À commencer par le positif, reconnaissons que le premier opérateur du pays nous a habitués, chaque été, à ses tournées artistiques sur les plages de nombreuses villes touristiques, avec un triple mérite : créer et assurer l’animation dans des villes dont les conseils communaux sont parfois incapables de proposer une programmation à la hauteur, faire travailler chanteurs, groupes et sociétés de production et, enfin, jouer un rôle important en matière d’action citoyenne.
Pour ce qui est du négatif, on aurait préféré que cette même générosité et ce même élan citoyen se traduisent également dans les services proposés par l’opérateur, notamment en matière de respect des engagements liés à la tarification annoncée dans les promotions et les différentes communications commerciales.

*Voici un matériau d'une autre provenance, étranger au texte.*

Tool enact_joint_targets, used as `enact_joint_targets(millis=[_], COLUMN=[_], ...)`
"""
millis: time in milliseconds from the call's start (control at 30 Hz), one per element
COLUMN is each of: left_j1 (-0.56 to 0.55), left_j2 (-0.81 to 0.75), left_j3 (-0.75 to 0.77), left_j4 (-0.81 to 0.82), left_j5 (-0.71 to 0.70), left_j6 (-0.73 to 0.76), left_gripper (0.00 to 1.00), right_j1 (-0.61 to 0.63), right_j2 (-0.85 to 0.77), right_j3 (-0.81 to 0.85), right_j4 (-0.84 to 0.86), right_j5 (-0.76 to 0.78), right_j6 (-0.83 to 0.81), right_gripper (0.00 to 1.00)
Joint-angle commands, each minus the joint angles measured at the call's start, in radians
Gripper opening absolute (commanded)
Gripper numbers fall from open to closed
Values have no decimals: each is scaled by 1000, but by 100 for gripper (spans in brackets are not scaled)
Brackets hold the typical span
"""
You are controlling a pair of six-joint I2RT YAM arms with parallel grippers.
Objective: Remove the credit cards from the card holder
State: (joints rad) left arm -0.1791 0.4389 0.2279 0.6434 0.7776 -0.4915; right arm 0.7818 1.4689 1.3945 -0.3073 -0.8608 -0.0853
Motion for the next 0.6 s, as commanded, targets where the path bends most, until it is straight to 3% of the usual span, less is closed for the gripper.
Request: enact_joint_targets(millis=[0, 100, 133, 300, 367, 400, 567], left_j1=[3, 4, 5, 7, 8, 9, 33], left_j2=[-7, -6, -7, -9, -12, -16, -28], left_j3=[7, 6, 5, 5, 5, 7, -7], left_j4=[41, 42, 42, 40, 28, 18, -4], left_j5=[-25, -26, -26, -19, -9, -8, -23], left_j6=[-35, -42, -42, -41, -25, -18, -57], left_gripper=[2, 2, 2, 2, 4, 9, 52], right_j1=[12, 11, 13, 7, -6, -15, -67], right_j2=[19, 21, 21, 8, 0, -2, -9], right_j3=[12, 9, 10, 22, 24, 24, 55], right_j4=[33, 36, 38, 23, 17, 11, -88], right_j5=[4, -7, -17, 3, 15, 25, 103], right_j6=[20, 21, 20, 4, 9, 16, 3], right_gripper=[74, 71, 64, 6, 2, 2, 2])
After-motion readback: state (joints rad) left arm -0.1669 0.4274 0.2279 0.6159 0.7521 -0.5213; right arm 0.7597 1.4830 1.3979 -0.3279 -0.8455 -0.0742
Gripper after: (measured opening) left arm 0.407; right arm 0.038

Les plaintes et les déceptions exprimées par certains clients font malheureusement apparaître des situations difficiles à comprendre et parfois ressenties comme des abus. Espérons qu’elles ne traduisent pas une pratique durable au sein de cette entreprise leader, qui a pourtant accompagné les Marocains dans la découverte et la démocratisation du téléphone portable, avec toutes les opportunités que celui-ci a offertes en matière de rapprochement et de communication.
Pour faire court, et au risque de nous répéter dans ces colonnes, les compteurs de la facturation semblent parfois aller plus vite que les communications elles-mêmes. Un constat revient notamment chez certains utilisateurs : les avantages associés à certaines recharges promotionnelles paraissent se consumer à une vitesse difficilement explicable.

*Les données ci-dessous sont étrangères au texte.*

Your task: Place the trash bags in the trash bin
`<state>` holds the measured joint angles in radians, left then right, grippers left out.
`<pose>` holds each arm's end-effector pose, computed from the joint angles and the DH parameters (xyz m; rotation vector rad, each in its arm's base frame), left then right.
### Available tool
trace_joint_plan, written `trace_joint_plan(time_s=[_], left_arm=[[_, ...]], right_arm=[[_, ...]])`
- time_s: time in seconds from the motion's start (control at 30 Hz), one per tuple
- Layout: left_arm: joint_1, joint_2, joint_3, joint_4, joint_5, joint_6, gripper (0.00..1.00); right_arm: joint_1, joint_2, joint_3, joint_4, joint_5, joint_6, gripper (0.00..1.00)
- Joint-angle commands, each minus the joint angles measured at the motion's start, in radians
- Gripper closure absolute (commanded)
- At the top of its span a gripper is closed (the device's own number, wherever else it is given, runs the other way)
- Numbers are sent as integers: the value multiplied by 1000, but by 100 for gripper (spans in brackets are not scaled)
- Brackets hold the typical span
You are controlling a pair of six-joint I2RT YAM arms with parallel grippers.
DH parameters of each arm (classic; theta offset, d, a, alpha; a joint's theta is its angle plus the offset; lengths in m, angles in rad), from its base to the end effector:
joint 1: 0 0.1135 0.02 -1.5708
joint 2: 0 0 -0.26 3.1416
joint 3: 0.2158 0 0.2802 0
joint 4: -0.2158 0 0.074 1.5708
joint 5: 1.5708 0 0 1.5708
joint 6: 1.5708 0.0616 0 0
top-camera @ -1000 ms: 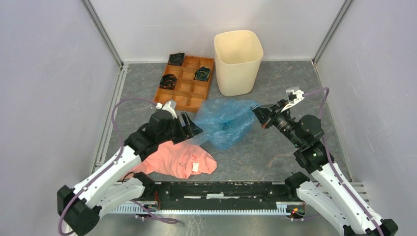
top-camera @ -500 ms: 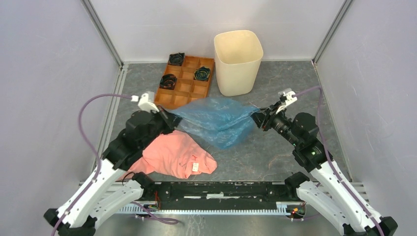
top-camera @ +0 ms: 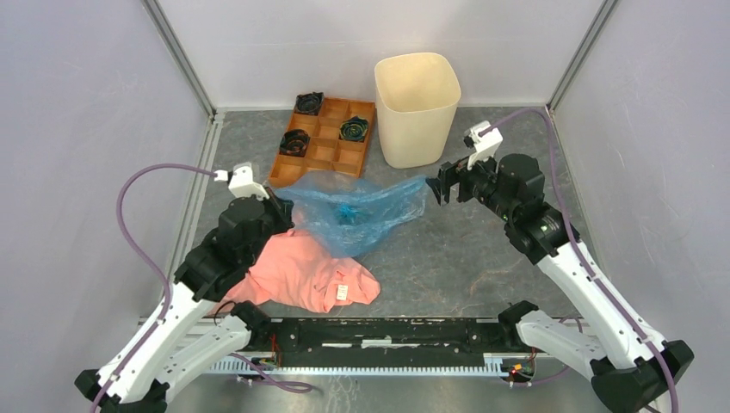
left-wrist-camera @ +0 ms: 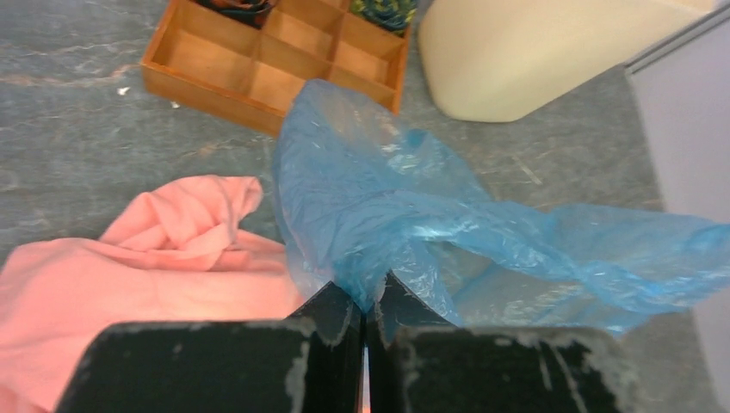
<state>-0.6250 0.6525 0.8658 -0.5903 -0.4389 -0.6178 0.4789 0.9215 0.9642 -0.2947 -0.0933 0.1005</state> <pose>0.1685 -0.0893 0.3402 -0.2826 1.9111 -0.4093 0.2323 0.1271 0.3585 -0.4133 1.8030 0.4920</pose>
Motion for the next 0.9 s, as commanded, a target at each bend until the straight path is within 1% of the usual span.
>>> trace_joint_plan(time_s=[0.0,0.07,0.13,0.2,0.23,0.27,0.37,0.4,0.5,0.53,0.6,0.73,0.87], left_arm=[[-1,61,-6,30,-35,104,98],[-1,72,-19,52,-6,115,98],[-2,73,-32,67,22,116,98],[-1,69,-47,83,57,115,98],[-1,67,-54,88,73,114,98],[-2,66,-61,93,93,112,98],[-1,69,-66,100,123,115,98],[-1,72,-61,99,124,119,98],[-1,80,-37,104,125,134,98],[-1,82,-33,108,132,143,98],[-2,87,-25,116,152,156,98],[-1,102,-22,116,195,172,98],[-1,99,-26,110,240,169,98]], right_arm=[[0,59,96,46,80,-52,7],[1,108,131,64,175,-28,5],[-2,176,188,58,324,13,2],[-16,257,264,48,413,40,2],[-28,288,303,45,430,56,2],[-43,324,335,46,420,73,2],[-79,403,415,81,264,91,2],[-80,425,433,93,253,95,2],[-96,502,501,95,285,96,2],[-107,530,531,94,317,95,2],[-131,605,608,63,369,99,2],[-166,765,780,-29,392,124,2],[-173,868,887,-69,444,132,6]])
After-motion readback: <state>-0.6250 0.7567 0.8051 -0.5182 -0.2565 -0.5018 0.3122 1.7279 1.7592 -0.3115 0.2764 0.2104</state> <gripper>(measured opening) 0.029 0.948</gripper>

C’est particulièrement le cas des offres Jawal. Plus le montant de la recharge augmente, plus certains utilisateurs ont le sentiment, paradoxalement, que leur crédit disparaît à un rythme effréné. Dès lors, une question légitime se pose : les appels effectués dans le cadre de ces promotions sont-ils réellement décomptés selon les conditions annoncées ?
Il appartient naturellement à Maroc Telecom d’apporter des réponses précises et transparentes sur les mécanismes de décompte appliqués.
Car ce sentiment de « deux poids, deux mesures » finit par créer un véritable malaise. Il serait excessif, en l’absence d’éléments probants, de parler de « tromperie sur la marchandise ». Mais le problème de confiance, lui, mérite d’être pris au sérieux.
D’un côté, des abonnés peuvent suivre précisément leurs consommations et contester plus facilement une anomalie. De l’autre, des clients utilisant des cartes prépayées peuvent se retrouver démunis, ne sachant pas toujours comment vérifier leur consommation ni vers qui se tourner pour obtenir des explications.
Pour une entreprise de la dimension de Maroc Telecom, cette perception d’un traitement à deux vitesses est particulièrement dommageable. À l’heure où changer d’opérateur n’a jamais été aussi simple, la fidélité d’un client ne se gagne plus seulement avec des promotions : elle repose d’abord sur la transparence, la confiance et le sentiment de payer exactement ce que l’on consomme.